张荔水向菅原枝子提出,要求此行要面见他二哥张荔川。菅原枝子将张荔水的要求告知菅原将军。张荔水与张荔川在橘源父亲家,兄弟二人分别十三年,哥俩得以在此相聚一天。
张荔水携妻子橘源枝子离开岳父家返回舍予牧场。
“见到你二哥了么?”七少爷关切。
“见到了,安排在岳丈的家中。那个‘7.25规划’在《时事》刊载后没多久,与少帅老爹交情过密的始作俑者,新皇以‘六·四’铁路爆炸案处理不当为由,多次训斥他。他失去了新皇的信任,不得已引咎辞职了。接任的长官浜口,年初就强行裁减军费1亿元;驻箕子岛的陆军司令林铣十郎,竟在没有拨付经费情况下,擅自派箕子岛步兵一个旅派去向南满地区。”
“得把这事告知少帅,穷兵必黩武。”
“嗯。在橘源家就餐时大家议论,‘中东铁路’之战助长了陆军派的野心。”
“是不是让那些野心家抓到了弱点?”
“没错。他们认为少帅军队徒有虚名,一帮散兵游勇,战斗力不凝聚,竟然打不过少自己兵力若干倍且无作战准备的远东集团军;宁都政府没有能力支援东北战场。”
两人沉默了。张荔水打破沉默,继续道:
“裁减军费激怒了陆军派的野心;再加美国金融危机的严重影响,他们都说,恐怕拦不住陆军派将危机转移到中国。”
两个男人,都发出长长的叹息。
“得作好学校和牧场的安防措施。我们都不在你身边,学生的安全,就全靠你了。”张荔水道。
“得让菅源枝子重视学校的安全。”
“嗯。方芳以你三嫂子女之名,安排她就读北海道南部一所女子贵族小学,放心吧,很安全的。每到礼拜五下午可以接她,与你在牧场共度周末。”
“三哥,好久没有见到渡边小离了,她哪里去了?”
“我刚得知,她堂弟是日共书记。上任长官田中下令把他杀了。”
“你们二位聊什么呢,该去吃饭了。”郎舅二人的交流被进来的菅源枝子中止。
“菅源君,陆军派越来越嚣张跋扈,将来会不会插手凤池中学?”张荔水提出担忧。
“凤池中学和舍予牧场,是新皇从自己的账户拨款所建,岂能让那些沐猴而冠者插手。”
“呵,你们新皇够有钱的。”七少爷道。
“他们的新皇与大清皇帝不一样。国家的钱就是大清皇帝自家的钱;新皇自己的钱与自家的钱、国家的钱必须是分开的。”张荔水解释给妹夫。
“新皇怎么那么慷慨大方?”七少爷好奇。
“那也不是他个人所得的钱。甲午赔款的2%,由新皇自己支配,用在他自己认为的刀刃上,他再安排妥帖的人去打理。”菅源枝子道。

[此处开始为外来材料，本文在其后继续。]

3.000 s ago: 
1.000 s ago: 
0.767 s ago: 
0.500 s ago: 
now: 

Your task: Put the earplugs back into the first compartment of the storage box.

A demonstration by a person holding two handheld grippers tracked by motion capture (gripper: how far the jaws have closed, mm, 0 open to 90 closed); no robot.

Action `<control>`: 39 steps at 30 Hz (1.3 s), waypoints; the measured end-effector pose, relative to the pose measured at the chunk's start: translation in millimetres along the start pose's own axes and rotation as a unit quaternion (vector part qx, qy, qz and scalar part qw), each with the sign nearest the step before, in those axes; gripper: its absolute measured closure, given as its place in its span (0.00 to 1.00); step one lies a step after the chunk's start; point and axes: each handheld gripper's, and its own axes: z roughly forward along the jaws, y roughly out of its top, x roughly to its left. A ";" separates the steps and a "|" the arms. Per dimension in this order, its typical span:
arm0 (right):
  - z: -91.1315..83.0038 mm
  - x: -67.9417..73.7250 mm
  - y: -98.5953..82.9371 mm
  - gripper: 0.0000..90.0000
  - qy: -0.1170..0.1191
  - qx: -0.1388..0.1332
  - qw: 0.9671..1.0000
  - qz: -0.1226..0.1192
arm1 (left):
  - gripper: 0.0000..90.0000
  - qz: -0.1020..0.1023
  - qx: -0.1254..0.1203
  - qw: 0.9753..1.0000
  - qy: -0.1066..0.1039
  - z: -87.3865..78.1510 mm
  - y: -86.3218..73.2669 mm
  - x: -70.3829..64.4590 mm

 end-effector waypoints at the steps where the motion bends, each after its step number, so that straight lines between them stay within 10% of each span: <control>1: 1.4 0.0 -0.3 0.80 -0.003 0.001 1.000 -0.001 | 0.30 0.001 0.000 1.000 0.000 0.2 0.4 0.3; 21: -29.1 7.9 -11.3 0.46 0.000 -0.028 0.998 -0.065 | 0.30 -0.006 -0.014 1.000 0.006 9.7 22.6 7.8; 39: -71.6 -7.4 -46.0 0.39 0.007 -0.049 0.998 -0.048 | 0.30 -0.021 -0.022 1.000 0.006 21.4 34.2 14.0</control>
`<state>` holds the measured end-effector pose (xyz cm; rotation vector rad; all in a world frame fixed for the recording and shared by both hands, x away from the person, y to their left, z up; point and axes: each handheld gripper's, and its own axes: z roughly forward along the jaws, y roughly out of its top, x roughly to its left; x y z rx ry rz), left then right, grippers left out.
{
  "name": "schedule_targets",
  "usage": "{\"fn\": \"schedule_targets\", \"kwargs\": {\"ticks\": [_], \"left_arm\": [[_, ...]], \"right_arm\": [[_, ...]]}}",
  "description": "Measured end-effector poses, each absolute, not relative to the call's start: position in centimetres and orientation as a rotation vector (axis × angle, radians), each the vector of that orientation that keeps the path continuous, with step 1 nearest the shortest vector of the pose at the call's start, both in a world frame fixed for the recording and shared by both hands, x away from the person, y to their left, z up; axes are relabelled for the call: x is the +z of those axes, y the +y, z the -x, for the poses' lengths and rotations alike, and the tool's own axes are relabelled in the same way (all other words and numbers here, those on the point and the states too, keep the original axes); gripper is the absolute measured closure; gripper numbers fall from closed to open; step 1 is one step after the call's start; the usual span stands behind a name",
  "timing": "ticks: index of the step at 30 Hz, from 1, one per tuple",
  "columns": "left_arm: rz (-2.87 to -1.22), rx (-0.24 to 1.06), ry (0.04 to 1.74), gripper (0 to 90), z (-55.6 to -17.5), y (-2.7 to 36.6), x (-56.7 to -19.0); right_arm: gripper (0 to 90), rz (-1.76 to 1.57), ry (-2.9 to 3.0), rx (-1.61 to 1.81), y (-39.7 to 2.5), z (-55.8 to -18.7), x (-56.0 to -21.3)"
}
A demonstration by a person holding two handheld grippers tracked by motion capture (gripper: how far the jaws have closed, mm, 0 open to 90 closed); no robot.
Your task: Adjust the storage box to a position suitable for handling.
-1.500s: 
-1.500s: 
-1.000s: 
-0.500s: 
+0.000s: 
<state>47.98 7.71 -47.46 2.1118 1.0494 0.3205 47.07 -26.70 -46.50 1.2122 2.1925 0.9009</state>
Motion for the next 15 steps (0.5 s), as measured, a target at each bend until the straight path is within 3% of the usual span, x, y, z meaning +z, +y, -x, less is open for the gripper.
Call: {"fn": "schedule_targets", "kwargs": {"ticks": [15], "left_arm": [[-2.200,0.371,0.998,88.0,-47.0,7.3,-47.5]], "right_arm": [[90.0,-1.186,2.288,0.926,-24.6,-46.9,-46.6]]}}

“甲午《马关条约》,大清赔款2.597亿两白银的2%,就是519.4万两白银啊,不会都用在凤池中学吧,这也太牛了吧。”卢方芳惊讶。
“小脑袋瓜计算这么快呢!”菅源枝子赞叹,“基因好,就是不一样。这么小的年纪,怎么知道赔款数额呢?”
“我们读小学一年级,老师就让我记住这个屈辱的数据,这是大清帝国走向衰弱的开始。”卢方芳回答,“可怜之人必有可恨之处。”小姑娘耸耸肩。

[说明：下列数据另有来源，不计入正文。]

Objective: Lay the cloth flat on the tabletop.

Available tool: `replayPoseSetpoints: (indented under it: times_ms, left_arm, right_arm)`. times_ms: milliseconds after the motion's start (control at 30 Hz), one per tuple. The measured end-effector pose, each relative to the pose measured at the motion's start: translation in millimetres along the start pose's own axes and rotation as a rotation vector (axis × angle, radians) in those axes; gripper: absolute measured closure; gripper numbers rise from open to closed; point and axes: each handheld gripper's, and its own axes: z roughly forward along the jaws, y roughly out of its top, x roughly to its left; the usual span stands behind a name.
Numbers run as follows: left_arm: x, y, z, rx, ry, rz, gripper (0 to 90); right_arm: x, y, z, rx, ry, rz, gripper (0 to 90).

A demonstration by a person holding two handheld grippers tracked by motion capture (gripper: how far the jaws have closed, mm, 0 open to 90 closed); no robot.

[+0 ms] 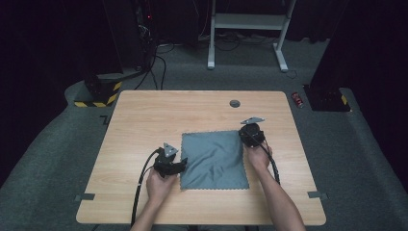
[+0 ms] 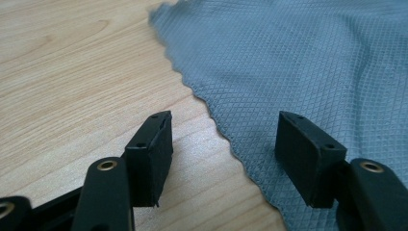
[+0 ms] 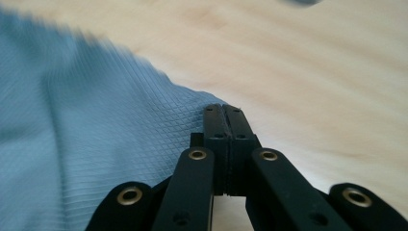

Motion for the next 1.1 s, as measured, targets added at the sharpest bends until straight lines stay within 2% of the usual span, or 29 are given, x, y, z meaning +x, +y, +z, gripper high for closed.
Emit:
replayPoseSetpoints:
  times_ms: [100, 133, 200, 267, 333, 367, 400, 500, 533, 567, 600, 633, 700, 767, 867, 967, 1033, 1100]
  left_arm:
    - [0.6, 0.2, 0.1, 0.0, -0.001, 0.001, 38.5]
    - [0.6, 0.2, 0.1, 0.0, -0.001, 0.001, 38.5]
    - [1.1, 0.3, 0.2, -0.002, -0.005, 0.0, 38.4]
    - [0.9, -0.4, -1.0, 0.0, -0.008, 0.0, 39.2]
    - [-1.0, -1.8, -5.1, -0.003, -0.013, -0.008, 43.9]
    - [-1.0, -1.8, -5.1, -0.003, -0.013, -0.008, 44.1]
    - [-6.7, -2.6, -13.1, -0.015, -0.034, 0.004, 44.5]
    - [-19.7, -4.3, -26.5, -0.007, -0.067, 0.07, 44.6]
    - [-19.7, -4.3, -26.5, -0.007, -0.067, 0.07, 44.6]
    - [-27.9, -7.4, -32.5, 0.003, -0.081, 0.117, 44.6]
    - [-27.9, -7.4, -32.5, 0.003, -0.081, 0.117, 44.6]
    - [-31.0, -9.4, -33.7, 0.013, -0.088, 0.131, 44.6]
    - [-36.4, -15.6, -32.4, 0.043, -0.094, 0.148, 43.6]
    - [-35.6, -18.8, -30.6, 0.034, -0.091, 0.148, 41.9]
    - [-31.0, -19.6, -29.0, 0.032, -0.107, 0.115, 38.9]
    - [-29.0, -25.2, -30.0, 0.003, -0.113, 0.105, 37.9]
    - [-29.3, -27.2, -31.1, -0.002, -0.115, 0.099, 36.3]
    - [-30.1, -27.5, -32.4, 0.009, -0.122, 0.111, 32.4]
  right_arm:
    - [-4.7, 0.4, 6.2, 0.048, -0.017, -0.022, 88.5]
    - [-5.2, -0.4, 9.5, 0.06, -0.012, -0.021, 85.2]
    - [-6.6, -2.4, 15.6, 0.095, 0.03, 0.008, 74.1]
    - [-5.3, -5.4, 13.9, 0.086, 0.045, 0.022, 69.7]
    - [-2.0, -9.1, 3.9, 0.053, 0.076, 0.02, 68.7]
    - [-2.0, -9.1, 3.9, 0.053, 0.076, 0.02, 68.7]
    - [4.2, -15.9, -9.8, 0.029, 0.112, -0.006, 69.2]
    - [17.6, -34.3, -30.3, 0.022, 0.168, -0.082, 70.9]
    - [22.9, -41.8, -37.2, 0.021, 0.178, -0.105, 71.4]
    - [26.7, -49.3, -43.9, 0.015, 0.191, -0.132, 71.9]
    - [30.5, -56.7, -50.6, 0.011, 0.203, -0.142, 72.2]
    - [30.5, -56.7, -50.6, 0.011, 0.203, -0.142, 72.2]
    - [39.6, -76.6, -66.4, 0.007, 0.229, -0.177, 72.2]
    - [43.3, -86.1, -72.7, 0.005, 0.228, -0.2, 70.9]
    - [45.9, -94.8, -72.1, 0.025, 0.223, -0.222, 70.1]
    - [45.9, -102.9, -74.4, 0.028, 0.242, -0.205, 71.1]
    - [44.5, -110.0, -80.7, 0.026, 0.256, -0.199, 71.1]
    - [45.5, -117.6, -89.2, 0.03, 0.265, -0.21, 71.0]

“我父亲讲,甲午赔款数额相当于东周国当年财政收入的4倍。唉,那时候的事,我们没有能力、也无法去管。橘源家族是要感恩中国人的。荔水君,无论你走到哪里,我都会跟你到哪里。”橘源枝子表白。
看到自己的闺蜜如此爱慕自己的丈夫,那眼神和小女生般的姿态,菅源枝子羡慕地看着橘源枝子,心里默祷:主啊,求你满有能力的恩慈又帮助我,赐卢舒善君做我的夫君,我会爱他及他的家人。
下午吉村岗茨带着四个人来到牧场,向众人一一介绍:
“这是我爸爸吉村二郎,信基督三十年了,今年五十岁,身体比较硬朗,不酗酒、不抽烟,干活儿认真,就是性格比较倔强。我爸爸有养牛的经验,能吃苦耐劳。请多多关照!”

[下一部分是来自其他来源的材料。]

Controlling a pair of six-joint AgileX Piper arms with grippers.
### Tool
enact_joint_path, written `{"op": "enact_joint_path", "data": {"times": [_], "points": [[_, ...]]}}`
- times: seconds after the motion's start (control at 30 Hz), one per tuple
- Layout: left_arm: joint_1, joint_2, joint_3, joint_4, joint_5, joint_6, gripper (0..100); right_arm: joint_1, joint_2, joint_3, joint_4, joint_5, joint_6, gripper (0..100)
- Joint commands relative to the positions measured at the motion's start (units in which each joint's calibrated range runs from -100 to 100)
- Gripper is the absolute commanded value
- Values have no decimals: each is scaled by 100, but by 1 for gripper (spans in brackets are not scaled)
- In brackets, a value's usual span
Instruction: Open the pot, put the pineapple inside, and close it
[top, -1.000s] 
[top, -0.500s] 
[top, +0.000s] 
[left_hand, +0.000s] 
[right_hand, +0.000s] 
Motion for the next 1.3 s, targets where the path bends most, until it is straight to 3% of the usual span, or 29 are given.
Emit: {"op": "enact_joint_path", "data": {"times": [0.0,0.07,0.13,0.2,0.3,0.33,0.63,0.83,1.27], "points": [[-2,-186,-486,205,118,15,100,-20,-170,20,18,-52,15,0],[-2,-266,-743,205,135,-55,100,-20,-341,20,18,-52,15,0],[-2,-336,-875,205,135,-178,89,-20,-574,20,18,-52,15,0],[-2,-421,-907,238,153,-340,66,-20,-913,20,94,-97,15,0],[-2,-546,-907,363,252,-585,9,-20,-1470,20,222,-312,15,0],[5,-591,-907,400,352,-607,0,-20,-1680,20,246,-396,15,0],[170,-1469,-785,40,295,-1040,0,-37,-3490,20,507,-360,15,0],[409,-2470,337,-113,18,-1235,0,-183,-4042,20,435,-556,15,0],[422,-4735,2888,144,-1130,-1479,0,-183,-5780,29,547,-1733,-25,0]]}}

吉村爸爸,身高约一米六二,看上去有些沧桑,“感谢主!我会像主爱我一样爱牧场、爱大家。请大家多多关照!”
“这是我妈妈工藤小美,从小在基督信徒家长大,今年五十一岁,常年在主内作义工;家务缝纫活儿在家乡远近有点名气,来这之前在小镇开过一个裁缝店。请大家多多关照。”
吉村妈妈,站在那儿,跟吉村爸爸一般高,面容慈善、安静。吉村岗茨长相像妈妈,“请多多关照!我爱大家!也会爱这些孩子的。”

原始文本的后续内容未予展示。